Among the records below, find the line that has "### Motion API"; from there, give the lines again exactly, and stop after the line that has "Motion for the".

Dataset records
------------------------------

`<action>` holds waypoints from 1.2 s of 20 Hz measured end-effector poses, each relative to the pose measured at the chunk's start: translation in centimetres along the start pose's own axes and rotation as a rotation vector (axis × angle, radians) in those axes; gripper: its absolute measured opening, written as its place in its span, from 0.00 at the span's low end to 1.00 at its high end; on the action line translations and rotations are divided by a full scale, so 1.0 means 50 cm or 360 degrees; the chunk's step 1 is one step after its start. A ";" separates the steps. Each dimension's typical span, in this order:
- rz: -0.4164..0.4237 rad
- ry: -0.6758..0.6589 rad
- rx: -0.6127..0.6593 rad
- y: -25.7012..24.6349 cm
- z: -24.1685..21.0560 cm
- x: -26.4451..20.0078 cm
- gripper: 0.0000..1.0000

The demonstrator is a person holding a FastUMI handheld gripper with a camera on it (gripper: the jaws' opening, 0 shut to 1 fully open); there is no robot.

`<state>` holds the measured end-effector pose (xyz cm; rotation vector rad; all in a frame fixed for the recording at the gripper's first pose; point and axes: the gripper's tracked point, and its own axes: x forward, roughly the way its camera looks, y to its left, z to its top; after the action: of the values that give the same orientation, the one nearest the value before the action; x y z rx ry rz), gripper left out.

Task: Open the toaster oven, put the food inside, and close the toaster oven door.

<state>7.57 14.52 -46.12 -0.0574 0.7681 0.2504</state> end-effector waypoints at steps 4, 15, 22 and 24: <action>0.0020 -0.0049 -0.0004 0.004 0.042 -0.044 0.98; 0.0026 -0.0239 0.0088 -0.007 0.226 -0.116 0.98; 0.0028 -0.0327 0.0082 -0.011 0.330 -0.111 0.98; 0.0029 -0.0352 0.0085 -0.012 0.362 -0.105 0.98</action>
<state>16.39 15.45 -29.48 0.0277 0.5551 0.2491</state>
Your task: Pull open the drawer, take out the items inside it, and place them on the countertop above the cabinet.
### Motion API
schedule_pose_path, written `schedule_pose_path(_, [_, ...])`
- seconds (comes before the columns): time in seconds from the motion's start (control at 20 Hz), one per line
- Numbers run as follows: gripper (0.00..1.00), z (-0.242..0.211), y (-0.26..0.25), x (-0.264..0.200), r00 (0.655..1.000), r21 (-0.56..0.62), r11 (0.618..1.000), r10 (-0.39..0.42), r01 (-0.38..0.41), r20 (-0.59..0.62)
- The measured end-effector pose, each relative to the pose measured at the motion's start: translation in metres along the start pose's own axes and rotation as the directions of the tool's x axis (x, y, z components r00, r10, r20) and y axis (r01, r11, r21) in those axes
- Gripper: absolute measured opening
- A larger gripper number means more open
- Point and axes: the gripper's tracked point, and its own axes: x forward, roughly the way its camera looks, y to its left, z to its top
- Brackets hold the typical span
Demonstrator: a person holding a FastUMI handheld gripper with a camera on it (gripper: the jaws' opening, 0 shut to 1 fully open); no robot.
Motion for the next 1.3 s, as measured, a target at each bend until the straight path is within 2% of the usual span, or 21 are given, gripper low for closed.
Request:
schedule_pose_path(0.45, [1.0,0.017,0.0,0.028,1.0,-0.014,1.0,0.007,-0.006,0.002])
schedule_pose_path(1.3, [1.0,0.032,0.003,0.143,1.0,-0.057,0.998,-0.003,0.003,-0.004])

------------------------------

# RESULT OF THE TASK:
### Motion API
schedule_pose_path, written `schedule_pose_path(_, [_, ...])`
- seconds (comes before the columns): time in seconds from the motion's start (control at 20 Hz), one per line
- Numbers run as follows: gripper (0.00..1.00), z (-0.242..0.211), y (-0.26..0.25), x (-0.264..0.200), r00 (0.655..1.000), r21 (-0.56..0.62), r11 (0.618..1.000), r10 (-0.39..0.42), r01 (-0.38..0.41), r20 (-0.59..0.62)
- The measured end-effector pose, each relative to the pose measured at the motion's start: translation in metres along the start pose's own axes and rotation as the directions of the tool's x axis (x, y, z components r00, r10, r20) and y axis (r01, r11, r21) in those axes
- Gripper: absolute measured opening
- A larger gripper number means more open
- Point and axes: the gripper's tracked point, and its own axes: x forward, roughly the way its camera looks, y to its left, z to its top
- Brackets hold the typical span
Demonstrator: a person holding a FastUMI handheld gripper with a camera on it (gripper: the jaws' opening, 0 shut to 1 fully open); no robot.
Motion for the next 1.3 s, as measured, a target at each bend until the straight path is within 2% of the usual span, or 21 are given, gripper low for closed.

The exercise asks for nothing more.